Hey, does anyone want to see the notes I made on fiscal policy back in 2011? Here's a sample that may or may not be right:

What is Fiscal Policy:
  • Fiscal policy is the means by which a government adjusts its levels of spending in order to monitor and influence a nation's economy.
    • In economics and political science, the use of government expenditure and revenue collection (taxation) to influence the economy.
    • Government spending policies that influence macroeconomic conditions. These policies affect tax rates, interest rates and government spending, in an effort to control the economy.
    • Effect of changes in government spending on national economy.
    • My definition: The government changes taxes to influence the economy. *
    • In Late February, President presents budget plan to Congress. Not finished until September.

edited 17th Dec '12 5:24:12 PM by chihuahua0

 24 Topazan, Mon, 17th Dec '12 5:39:24 PM from San Diego
All right, I can understand that much. So Keynesian theory puts together the idea of a business cycle, with the idea that government is a control vault that affects the cycle and its impact.

Now what do some other theories say?
In regards to the specific topic of business cycles, here are some other theories as I understand them.
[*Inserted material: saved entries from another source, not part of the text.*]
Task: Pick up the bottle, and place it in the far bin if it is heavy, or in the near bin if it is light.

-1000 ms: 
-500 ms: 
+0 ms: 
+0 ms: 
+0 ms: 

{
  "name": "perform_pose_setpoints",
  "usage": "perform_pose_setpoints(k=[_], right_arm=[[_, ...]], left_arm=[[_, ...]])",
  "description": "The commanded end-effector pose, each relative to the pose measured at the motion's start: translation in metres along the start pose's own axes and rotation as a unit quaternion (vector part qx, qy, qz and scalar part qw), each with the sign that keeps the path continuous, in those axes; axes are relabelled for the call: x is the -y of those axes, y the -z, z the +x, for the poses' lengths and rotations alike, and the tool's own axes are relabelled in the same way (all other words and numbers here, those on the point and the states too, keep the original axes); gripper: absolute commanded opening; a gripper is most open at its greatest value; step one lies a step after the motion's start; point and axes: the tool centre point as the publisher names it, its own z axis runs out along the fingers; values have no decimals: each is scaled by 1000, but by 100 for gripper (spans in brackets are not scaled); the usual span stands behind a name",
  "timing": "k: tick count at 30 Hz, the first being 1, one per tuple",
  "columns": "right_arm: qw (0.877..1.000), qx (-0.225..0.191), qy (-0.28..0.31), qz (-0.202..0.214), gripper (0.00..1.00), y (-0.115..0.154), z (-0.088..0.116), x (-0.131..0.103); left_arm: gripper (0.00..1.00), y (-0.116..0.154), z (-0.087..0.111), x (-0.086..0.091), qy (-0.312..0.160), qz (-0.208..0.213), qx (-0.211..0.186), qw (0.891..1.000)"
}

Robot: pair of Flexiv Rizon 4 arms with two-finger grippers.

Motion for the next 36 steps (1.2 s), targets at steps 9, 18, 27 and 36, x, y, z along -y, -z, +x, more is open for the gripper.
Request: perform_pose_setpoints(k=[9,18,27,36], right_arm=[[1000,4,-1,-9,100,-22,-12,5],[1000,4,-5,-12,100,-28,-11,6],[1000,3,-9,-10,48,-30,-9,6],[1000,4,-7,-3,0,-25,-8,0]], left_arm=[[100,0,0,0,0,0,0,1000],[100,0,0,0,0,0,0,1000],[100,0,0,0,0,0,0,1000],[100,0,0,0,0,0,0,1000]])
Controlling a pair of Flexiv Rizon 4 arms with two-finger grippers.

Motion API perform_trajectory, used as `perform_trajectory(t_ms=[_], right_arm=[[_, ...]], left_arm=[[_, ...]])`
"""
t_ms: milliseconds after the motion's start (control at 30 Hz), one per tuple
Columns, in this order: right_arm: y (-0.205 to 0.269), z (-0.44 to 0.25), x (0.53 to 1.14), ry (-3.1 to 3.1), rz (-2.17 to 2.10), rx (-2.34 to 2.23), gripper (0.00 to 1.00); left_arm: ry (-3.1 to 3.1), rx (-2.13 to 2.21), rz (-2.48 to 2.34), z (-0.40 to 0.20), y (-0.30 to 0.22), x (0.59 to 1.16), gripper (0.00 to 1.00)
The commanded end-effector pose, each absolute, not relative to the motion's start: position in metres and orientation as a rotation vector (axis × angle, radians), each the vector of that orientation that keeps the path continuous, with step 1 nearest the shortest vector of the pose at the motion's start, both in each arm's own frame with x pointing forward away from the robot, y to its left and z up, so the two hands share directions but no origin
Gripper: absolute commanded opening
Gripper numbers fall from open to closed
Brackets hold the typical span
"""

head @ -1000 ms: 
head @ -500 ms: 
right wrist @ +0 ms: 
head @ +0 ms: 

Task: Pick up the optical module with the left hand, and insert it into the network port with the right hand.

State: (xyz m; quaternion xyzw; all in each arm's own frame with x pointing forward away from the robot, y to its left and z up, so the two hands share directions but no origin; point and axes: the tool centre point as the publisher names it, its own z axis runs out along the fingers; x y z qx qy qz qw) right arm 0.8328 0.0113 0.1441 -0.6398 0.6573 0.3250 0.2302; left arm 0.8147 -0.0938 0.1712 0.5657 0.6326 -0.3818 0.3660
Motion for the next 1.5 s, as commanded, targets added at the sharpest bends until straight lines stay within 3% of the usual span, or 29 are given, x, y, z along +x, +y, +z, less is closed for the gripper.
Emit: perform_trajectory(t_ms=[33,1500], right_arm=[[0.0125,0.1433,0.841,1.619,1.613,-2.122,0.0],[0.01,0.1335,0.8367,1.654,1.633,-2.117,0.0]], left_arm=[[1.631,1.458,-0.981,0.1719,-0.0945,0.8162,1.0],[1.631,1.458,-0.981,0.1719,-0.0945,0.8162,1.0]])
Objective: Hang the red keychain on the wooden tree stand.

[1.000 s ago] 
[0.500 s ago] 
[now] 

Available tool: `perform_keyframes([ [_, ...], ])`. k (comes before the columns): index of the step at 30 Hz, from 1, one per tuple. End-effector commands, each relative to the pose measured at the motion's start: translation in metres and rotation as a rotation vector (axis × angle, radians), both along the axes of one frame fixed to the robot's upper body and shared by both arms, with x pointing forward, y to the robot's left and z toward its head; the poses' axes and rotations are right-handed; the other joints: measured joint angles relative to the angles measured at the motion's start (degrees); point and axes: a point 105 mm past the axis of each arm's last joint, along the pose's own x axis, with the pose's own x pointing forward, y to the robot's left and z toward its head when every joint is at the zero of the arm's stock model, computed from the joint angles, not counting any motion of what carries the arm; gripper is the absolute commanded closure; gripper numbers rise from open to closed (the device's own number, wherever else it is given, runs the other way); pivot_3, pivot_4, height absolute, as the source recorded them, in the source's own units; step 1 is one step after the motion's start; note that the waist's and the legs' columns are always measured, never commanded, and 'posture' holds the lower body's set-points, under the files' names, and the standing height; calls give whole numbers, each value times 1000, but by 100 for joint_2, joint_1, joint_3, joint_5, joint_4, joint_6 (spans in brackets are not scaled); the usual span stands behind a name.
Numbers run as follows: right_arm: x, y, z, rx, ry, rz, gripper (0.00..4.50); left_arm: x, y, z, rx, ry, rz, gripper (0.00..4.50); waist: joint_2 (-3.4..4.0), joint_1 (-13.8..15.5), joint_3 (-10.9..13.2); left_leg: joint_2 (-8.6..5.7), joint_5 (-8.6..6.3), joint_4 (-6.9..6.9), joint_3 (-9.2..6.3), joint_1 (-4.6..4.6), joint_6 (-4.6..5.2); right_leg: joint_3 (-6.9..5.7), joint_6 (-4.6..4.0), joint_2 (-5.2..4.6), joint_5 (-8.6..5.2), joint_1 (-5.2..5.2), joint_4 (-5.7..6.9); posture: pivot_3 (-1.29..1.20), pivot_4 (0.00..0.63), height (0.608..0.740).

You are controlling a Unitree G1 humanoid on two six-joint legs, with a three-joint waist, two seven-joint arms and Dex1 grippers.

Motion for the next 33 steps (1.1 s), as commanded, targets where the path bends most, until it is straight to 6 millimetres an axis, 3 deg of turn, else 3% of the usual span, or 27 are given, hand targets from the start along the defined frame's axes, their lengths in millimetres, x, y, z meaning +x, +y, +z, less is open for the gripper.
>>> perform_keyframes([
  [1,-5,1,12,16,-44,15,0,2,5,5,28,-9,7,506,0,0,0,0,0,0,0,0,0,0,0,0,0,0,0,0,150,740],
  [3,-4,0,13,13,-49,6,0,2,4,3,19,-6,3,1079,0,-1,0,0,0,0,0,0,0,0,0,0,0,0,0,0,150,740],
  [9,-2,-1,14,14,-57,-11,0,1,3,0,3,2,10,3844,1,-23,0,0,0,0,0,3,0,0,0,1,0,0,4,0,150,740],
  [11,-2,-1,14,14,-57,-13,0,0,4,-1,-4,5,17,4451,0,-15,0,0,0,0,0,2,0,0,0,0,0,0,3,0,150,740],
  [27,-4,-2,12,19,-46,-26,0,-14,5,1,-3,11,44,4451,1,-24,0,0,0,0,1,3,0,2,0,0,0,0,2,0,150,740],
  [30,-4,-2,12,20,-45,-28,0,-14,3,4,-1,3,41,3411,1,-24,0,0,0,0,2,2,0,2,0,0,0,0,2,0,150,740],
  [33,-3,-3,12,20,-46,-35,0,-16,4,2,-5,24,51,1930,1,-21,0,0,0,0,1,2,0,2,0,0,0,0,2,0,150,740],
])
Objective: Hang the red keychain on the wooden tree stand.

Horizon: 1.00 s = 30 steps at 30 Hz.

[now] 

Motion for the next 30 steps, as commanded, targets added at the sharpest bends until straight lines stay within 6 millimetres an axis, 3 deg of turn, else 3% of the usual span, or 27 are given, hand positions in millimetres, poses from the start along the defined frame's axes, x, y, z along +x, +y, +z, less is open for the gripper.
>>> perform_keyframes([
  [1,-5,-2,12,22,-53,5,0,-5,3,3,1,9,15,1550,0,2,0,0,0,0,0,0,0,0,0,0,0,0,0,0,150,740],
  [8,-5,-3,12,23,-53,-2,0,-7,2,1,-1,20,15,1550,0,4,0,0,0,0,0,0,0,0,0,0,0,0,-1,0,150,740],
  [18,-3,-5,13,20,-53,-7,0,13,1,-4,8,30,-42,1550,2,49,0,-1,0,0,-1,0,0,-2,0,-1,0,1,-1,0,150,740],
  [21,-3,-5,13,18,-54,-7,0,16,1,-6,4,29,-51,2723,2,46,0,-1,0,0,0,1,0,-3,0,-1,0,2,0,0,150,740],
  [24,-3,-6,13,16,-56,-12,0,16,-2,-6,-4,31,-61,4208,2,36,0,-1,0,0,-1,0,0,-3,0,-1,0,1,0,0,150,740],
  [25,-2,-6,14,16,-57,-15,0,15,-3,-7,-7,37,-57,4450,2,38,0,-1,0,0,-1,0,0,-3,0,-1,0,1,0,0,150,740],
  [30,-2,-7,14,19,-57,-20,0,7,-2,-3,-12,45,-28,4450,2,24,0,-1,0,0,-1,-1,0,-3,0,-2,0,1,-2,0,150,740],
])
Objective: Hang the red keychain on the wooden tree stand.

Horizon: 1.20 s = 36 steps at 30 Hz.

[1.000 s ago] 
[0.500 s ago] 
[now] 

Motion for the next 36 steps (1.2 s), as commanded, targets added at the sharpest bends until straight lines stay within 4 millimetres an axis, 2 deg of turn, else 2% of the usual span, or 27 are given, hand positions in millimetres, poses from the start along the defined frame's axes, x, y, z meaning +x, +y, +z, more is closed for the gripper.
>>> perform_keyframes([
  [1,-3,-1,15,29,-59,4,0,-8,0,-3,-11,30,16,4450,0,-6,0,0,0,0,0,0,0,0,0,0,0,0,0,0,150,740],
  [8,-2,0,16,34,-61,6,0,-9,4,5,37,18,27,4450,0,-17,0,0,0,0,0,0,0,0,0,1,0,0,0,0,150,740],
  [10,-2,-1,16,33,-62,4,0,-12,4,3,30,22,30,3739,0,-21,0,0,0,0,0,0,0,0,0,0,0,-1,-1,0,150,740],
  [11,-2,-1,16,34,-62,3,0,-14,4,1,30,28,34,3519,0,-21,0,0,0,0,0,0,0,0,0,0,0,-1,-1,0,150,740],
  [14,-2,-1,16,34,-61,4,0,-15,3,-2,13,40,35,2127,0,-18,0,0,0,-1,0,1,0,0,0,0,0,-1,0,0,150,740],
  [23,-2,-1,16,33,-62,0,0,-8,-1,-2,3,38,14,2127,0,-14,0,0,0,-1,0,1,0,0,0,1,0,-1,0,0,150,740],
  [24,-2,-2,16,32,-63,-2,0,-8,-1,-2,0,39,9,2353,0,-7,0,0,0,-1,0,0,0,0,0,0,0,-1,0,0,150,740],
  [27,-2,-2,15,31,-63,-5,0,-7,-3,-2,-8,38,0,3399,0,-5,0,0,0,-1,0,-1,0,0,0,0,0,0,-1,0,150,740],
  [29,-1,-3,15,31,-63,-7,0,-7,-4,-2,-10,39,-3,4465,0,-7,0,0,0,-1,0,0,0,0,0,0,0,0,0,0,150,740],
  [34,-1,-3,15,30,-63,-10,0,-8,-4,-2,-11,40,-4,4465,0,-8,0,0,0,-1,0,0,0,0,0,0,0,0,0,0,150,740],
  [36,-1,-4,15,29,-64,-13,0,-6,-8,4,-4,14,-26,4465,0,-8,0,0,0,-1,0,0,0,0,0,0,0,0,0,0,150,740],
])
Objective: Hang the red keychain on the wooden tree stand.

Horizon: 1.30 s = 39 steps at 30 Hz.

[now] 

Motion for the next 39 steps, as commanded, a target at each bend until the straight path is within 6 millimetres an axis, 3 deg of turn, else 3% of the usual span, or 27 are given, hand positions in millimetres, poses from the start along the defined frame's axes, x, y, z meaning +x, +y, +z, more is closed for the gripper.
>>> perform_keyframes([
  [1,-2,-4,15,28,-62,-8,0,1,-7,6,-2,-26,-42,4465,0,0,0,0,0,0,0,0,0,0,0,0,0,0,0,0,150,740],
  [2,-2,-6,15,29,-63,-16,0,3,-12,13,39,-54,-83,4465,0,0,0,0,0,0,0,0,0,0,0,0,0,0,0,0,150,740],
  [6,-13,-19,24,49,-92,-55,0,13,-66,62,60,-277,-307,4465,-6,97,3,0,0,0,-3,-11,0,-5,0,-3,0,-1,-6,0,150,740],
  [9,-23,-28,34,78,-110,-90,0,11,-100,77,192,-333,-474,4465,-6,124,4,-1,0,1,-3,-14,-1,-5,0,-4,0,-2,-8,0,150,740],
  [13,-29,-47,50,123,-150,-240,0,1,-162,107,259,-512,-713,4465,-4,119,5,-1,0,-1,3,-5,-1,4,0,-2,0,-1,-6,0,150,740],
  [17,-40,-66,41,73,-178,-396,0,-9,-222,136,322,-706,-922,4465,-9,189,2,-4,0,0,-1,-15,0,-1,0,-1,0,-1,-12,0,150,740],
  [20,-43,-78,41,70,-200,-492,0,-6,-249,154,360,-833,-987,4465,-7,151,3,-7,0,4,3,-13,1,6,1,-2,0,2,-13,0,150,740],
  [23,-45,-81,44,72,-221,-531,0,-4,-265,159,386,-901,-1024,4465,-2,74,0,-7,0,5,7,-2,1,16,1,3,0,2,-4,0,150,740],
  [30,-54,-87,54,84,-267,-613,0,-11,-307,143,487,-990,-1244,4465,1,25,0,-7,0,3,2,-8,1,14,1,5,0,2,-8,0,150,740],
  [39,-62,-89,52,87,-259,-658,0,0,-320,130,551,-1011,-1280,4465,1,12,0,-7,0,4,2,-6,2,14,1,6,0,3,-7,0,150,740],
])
I know these are oversimplified, and correct me if I'm wrong.
  • Real Business Cycle Theory: Business cycles are caused by "technological shocks" that interfere with production in a tangible way. "Examples of such shocks include innovations, bad weather, imported oil price increase, stricter environmental and safety regulations, etc."
  • Austrian Theory: Interest rates made artificially low by policy creates the illusion of prosperity which deceives people into making unsustainable "malinvestments". Basically, speculative bubbles.
  • Georgism: Henry George believed that business cycles were caused by rising land values. During good times, speculation pushes land prices past the point at which labor and capital can afford to access it, and production breaks down.

edited 17th Dec '12 5:52:37 PM by Topazan

 25 Ramidel, Mon, 17th Dec '12 5:51:11 PM Relationship Status: Above such petty unnecessities
@R Taco: As a point of information, the Chicago School is a lot closer to Keynesianism than it is to the Austrian School. (Mostly because Chicago School economists and Keynesian economists actually talk to each other and compare data.) They just tend to focus on different tools; but, for example, the Austrian School likes to blame Alan Greenspan (a monetarist if there ever was one) for the housing bubble; Greenspan may have been an asshole, but that one wasn't his fault.